> About this task:
All lines from the beginning of the listing through the line with "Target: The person" are to be copied word for word; the pictures are not.

> Raw data:
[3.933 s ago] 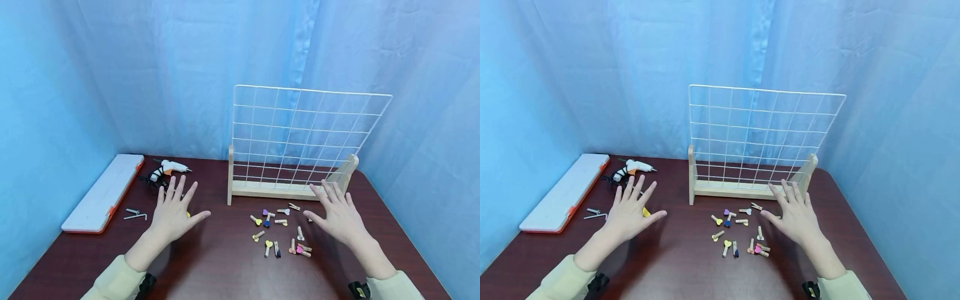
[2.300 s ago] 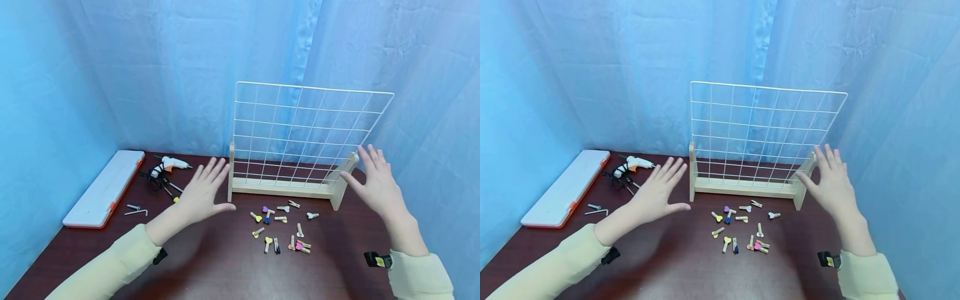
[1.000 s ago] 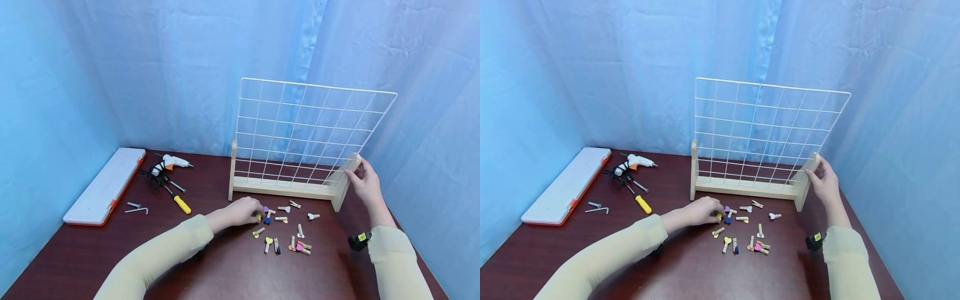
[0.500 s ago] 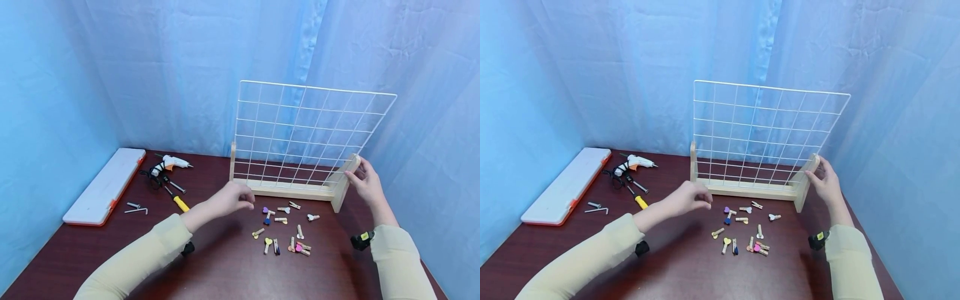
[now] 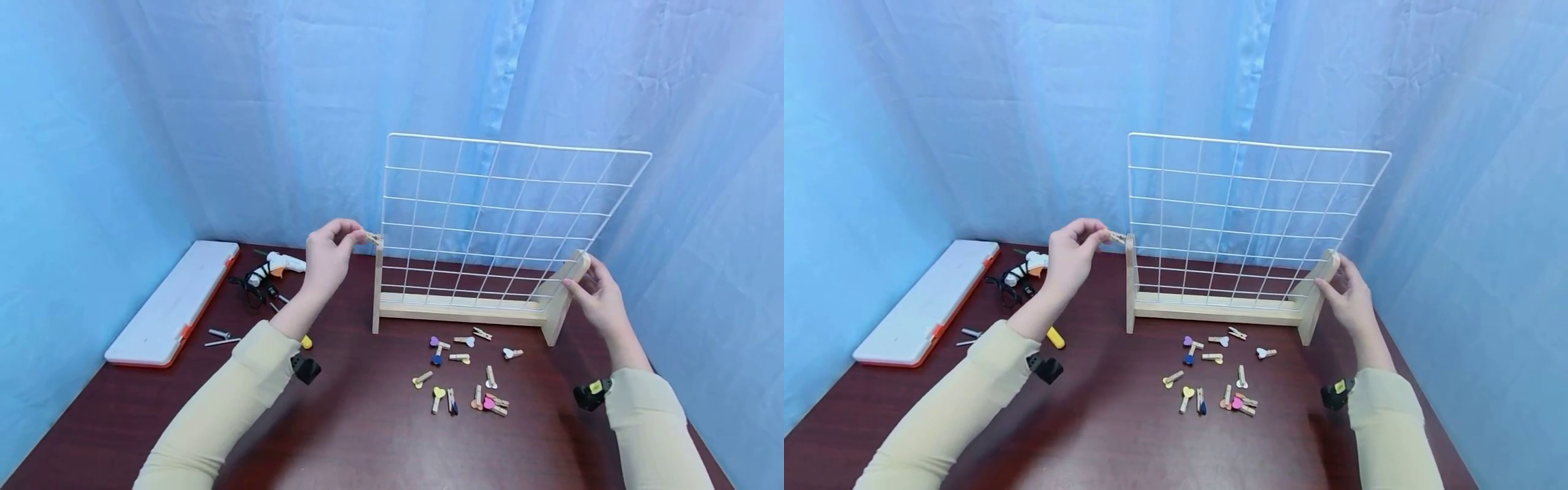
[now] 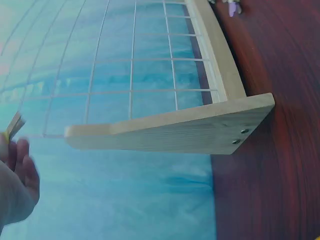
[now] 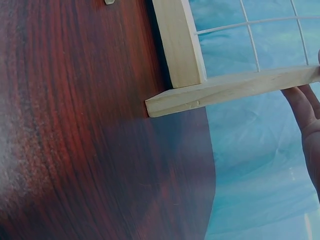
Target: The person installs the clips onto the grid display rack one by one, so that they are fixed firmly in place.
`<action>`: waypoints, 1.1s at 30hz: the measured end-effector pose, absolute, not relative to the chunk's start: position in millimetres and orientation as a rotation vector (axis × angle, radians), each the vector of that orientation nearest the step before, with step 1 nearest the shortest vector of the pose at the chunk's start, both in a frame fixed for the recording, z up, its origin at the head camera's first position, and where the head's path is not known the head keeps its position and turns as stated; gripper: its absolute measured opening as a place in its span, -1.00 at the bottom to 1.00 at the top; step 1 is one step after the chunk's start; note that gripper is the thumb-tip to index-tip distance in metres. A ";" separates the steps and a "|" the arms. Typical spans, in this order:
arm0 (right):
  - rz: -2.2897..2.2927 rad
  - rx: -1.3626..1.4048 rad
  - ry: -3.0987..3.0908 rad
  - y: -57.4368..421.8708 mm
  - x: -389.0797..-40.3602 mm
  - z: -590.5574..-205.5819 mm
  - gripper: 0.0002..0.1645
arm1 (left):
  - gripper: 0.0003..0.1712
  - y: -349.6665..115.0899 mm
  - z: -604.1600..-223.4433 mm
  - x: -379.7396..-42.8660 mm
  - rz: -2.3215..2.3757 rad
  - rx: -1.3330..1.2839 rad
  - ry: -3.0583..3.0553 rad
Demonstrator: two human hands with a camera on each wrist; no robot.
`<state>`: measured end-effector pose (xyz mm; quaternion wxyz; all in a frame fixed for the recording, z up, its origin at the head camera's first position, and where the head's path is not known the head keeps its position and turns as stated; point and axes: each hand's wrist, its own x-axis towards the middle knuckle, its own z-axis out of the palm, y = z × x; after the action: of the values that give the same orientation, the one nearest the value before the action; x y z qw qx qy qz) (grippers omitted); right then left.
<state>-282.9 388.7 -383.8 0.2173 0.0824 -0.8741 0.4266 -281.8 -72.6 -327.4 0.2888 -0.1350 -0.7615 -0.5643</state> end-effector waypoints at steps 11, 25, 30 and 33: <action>1.194 0.258 -2.430 397.0 -289.3 -393.3 -0.25 | -0.75 -53.5 -347.6 -312.9 -1.611 -0.010 -1.861; 1.211 0.314 -2.378 383.8 -285.0 -387.3 -0.27 | -0.68 -52.1 -358.6 -311.3 -1.633 -0.049 -1.861; 1.211 0.318 -2.342 390.8 -293.3 -396.9 -0.26 | -0.73 -50.7 -358.0 -290.3 -1.531 -0.205 -1.896; 1.179 0.292 -2.347 395.1 -298.3 -402.5 -0.29 | -0.73 -42.0 -366.8 -272.5 -1.475 -0.356 -2.043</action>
<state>-298.3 395.1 -402.5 0.2468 0.1070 -0.8607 0.4323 -272.5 -42.0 -366.8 0.2942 -0.1336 -0.7673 -0.5540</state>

> Task solution:
[3.933 s ago] 
[2.300 s ago] 
[1.000 s ago] 
[0.500 s ago] 
[now] 
[now] 
[now] 
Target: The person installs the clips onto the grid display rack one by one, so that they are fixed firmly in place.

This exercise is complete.